El domingo pasado fui a una misa en memoria de un difunto. La celebración se llevó a cabo en la Basílica menor de Moniquirá, Boyacá. El templo estaba lleno. Mucha gente estaba atenta a que en la intención inicial se mencionara su petición, dado que era una misa en la que había muchas intenciones de distintas familias. La gran mayoría compartía la misma razón por la cual yo estaba en la parroquia: la memoria de uno que ya no está entre los vivos.
Entre la asamblea había rostros tranquilos. También había caras tristes. Por otra parte, había oídos atentos a una palabra de paz, de esperanza y de consuelo. Puede que una de las fortalezas de la religión sea el consuelo, especialmente en lo referente a la muerte de los demás. La religión ayuda a hacer el duelo, a confiar en que el que ya no está nos escucha.
Sin embargo, en el sermón del sacerdote no hubo consuelo para los corazones afligidos de quienes estaban ávidos de escuchar palabras reconfortantes en este valle de lágrimas. Tampoco hubo una exégesis de los textos litúrgicos del día, que como bien se sabe, son universales, son clásicos, pues nos ayudan a dialogar con nosotros mismos sobre aquello que nos aflige el corazón y que no comprendemos, verbigracia, la muerte.

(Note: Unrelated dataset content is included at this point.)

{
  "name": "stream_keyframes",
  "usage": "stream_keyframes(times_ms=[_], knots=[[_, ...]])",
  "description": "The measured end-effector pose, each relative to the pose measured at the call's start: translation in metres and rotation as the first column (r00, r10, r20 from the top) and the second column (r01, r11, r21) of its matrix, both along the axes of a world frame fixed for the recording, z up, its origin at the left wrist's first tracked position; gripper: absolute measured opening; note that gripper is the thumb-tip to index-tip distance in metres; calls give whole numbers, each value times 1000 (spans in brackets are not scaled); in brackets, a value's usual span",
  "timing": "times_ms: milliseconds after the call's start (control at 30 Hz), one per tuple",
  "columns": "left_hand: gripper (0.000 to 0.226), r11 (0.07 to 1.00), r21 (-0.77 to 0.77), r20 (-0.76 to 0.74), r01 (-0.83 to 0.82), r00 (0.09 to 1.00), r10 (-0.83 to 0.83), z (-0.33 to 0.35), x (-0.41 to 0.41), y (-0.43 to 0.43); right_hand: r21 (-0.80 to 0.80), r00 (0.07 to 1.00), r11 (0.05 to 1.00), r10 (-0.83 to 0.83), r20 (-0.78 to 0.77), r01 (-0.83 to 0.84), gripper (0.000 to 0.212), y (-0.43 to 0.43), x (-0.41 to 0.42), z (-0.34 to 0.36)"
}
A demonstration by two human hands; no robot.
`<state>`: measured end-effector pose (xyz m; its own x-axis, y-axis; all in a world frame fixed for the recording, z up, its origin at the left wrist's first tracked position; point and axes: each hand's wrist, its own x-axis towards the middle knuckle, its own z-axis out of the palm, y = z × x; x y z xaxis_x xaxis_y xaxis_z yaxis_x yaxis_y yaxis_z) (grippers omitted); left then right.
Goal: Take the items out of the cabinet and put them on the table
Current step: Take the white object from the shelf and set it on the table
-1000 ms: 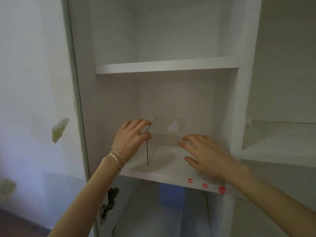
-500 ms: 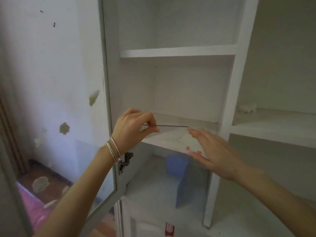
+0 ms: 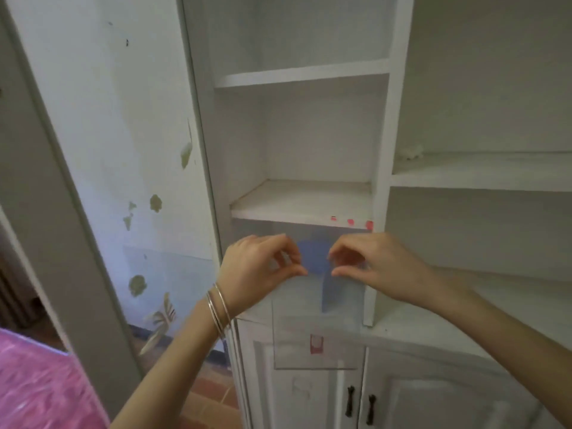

Al contrario, el sermón se convirtió en un discurso político en contra del comunismo, que creo que el sacerdote no sabe qué es. Por otra parte, el sacerdote no se parecía al juez del que hablaba la parábola de aquel domingo (alguien que pudo ser flexible frente al dolor de alguien). En otras palabras, el párroco aprovechó para levantar su dedo y hablar en nombre de la exclusión y de quienes en ocasiones han sido objeto de odio, por ejemplo, los homosexuales, o los colectivos feministas, etc.
Al finalizar la misa, pensé en dos cosas, en primer lugar, que la Iglesia Católica tiene una responsabilidad muy grande en la formación intelectual de sus ministros; su desconocimiento y sus prejuicios pueden ser transmitidos. Los sacerdotes y los pastores siguen teniendo un poder muy grande en la educación espiritual e intelectual de las personas, por tanto, tienen que prepararse para llevar a feliz término una de las consecuencias de una religiosidad bien llevada: la reflexión en torno a la paz y la construcción de ella.
También pensé en la urgencia del pensamiento crítico y de cómo se hace necesario que las personas sean capaces de discernir aquello que escuchan en los templos, dado que, si no se hace esto, la religión puede convertirse en aliada de los intereses más mezquinos y antidemocráticos. Por ejemplo, la compra de votos a los líderes religiosos, quienes tienen como mínimo una vez a la semana el privilegio y el poder de hablarle a tanta gente en la intimidad del silencio.